What the exercise asks:
Please repeat exactly the lines below from the one containing "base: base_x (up" down to the one containing "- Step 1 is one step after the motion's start", both included, and nothing else.

Dataset extract:
- - -
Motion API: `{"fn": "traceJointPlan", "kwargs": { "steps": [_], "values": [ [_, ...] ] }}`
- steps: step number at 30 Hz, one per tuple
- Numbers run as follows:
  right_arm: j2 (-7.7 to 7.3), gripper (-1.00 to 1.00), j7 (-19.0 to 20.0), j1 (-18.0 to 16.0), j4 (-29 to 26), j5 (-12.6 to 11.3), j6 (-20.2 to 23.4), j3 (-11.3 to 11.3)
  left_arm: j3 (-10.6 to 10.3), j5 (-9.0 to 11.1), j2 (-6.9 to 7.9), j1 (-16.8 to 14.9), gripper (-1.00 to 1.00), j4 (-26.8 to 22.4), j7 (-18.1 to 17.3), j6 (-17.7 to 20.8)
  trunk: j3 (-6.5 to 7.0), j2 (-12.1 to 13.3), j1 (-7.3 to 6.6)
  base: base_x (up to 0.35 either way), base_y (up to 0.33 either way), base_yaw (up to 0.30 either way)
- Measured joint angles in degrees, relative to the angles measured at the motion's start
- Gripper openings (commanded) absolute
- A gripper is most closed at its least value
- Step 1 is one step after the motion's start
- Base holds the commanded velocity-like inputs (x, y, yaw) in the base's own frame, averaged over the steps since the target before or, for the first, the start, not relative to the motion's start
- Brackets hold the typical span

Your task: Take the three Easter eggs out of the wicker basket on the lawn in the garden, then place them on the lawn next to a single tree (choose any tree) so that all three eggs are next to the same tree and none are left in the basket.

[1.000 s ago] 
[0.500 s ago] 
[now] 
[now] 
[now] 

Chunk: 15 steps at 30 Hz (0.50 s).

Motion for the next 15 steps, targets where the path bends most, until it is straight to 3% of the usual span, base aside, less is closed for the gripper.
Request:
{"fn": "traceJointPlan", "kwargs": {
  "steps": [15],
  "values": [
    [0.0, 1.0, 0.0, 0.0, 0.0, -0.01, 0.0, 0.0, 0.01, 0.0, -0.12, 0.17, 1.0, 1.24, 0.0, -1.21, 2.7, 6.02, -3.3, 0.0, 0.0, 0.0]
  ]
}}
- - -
Response to the task:
  base: base_x (up to 0.35 either way), base_y (up to 0.33 either way), base_yaw (up to 0.30 either way)
- Measured joint angles in degrees, relative to the angles measured at the motion's start
- Gripper openings (commanded) absolute
- A gripper is most closed at its least value
- Step 1 is one step after the motion's start

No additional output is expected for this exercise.